Facta Ficta

vitam impendere vero

Nietzsche thinking

[MA-631]

Aus den Zeiten her, in welchen Menschen daran gewöhnt...

Aus den Zeiten her, in welchen Menschen daran gewöhnt waren, an den Besitz der unbedingten Wahrheit zu glauben, stammt ein tiefes Missbehagen an allen skeptischen und relativistischen Stellungen zu irgendwelchen Fragen der Erkenntniss; man zieht meistens vor, sich einer Ueberzeugung, welche Personen von Autorität haben (Väter, Freunde, Lehrer, Fürsten), auf Gnade oder Ungnade zu ergeben, und hat, wenn man diess nicht thut, eine Art von Gewissensbissen. Dieser Hang ist ganz begreiflich und seine Folgen geben kein Recht zu heftigen Vorwürfen gegen die Entwickelung der menschlichen Vernunft. Allmählich muss aber der wissenschaftliche Geist im Menschen jene Tugend der vorsichtigen Enthaltung zeitigen, jene weise Mässigung, welche im Gebiet des praktischen Lebens bekannter ist, als im Gebiet des theoretischen Lebens, und welche zum Beispiel Goethe im Antonio dargestellt hat, als einen Gegenstand der Erbitterung für alle Tasso's, das heisst für die unwissenschaftlichen und zugleich thatlosen Naturen.
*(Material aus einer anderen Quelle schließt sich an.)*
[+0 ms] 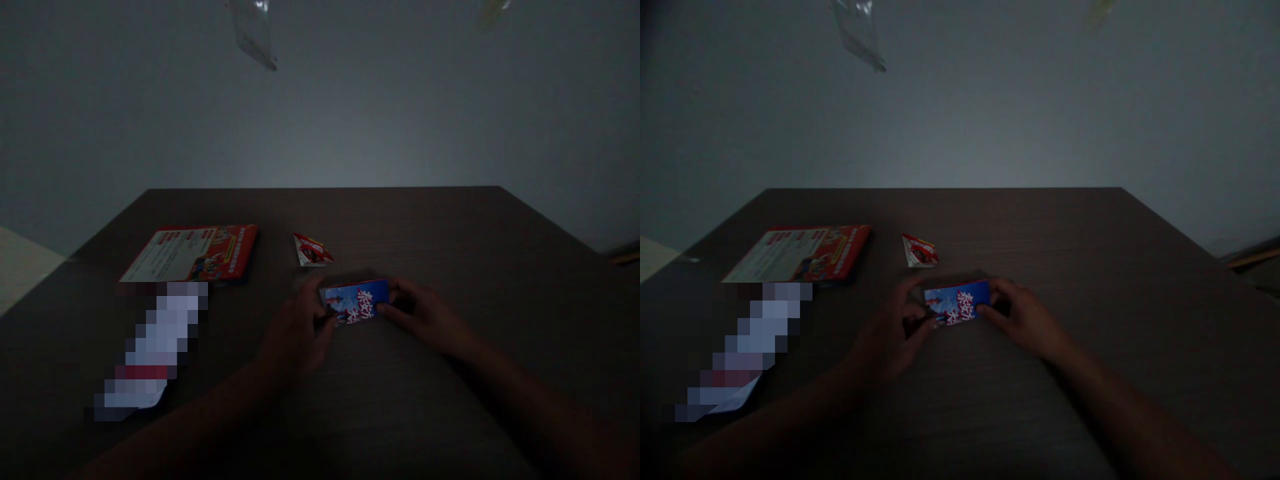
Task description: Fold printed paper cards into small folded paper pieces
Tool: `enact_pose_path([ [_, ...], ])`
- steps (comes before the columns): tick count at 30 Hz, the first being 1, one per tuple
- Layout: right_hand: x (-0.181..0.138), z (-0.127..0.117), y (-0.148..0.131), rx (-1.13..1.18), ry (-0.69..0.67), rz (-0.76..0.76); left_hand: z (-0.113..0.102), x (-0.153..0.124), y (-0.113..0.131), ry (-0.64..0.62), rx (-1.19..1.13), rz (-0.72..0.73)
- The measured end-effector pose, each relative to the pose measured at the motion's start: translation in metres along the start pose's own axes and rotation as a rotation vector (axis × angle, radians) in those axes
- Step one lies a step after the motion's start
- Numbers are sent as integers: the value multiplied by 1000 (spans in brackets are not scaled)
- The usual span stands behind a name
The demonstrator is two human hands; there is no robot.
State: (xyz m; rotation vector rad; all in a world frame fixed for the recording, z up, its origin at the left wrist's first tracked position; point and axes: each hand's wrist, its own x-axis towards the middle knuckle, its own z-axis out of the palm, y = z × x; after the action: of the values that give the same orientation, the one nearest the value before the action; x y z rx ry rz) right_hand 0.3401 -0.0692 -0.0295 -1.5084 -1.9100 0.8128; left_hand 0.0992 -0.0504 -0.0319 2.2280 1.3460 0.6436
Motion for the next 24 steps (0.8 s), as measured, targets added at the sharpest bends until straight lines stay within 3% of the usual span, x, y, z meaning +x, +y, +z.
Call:
enact_pose_path([
  [13, 6, 12, -8, -77, 100, 120, -4, 3, 6, -29, 46, -45],
  [24, 10, 11, -13, -180, 76, 137, -7, 2, 9, -74, 242, 262],
])
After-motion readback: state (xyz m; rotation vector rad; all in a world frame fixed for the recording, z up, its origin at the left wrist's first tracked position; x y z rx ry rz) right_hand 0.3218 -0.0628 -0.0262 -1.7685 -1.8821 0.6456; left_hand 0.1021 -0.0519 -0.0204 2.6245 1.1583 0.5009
Der Mensch der Ueberzeugung hat in sich ein Recht, jenen Menschen des vorsichtigen Denkens, den theoretischen Antonio, nicht zu begreifen; der wissenschaftliche Mensch hinwiederum hat kein Recht, jenen desshalb zu tadeln, er übersieht ihn und weiss ausserdem, im bestimmten Falle, dass jener sich an ihn noch anklammern wird, so wie es Tasso zuletzt mit Antonio thut.